> _Required action_: Restate word for word the lines in the listing below, starting at the line containing "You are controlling" and ending at the line containing "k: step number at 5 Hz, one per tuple", both included; leave out the rest.
....
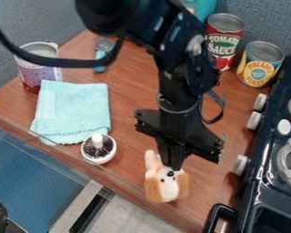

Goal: Moved the brown bear to the lower right side

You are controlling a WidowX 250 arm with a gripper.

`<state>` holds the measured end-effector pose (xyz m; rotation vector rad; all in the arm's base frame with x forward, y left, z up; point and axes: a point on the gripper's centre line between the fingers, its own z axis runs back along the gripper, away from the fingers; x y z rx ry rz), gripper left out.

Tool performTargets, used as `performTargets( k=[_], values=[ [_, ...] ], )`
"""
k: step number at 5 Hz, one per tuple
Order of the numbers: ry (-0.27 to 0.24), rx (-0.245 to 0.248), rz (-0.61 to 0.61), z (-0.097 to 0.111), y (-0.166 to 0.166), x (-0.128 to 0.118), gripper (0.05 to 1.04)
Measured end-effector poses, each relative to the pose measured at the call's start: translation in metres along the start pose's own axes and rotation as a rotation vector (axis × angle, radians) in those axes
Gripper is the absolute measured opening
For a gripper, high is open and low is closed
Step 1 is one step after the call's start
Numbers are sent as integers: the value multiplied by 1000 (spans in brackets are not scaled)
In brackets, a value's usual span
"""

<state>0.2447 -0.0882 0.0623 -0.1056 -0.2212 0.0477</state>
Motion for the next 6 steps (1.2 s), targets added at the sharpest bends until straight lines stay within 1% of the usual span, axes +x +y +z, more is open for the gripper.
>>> performTargets(
  k=[1, 2, 3, 4, 5, 6],
  values=[
    [9, 9, 15, -8, 6, 12, 73],
    [14, 23, 11, -5, 7, 15, 222],
    [14, 44, 22, 0, 8, 16, 483],
    [-16, 36, 21, 16, 5, 19, 797],
    [-51, 34, 9, 39, 9, 24, 1005],
    [-89, -19, -46, 60, 19, 28, 1005]
  ],
)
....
> _Solution to this task_:
You are controlling a WidowX 250 arm with a gripper.

`<state>` holds the measured end-effector pose (xyz m; rotation vector rad; all in the arm's base frame with x forward, y left, z up; point and axes: a point on the gripper's centre line between the fingers, its own z axis runs back along the gripper, away from the fingers; x y z rx ry rz), gripper left out.

Tool performTargets, used as `performTargets( k=[_], values=[ [_, ...] ], )`
"""
k: step number at 5 Hz, one per tuple

Work on the exercise is complete.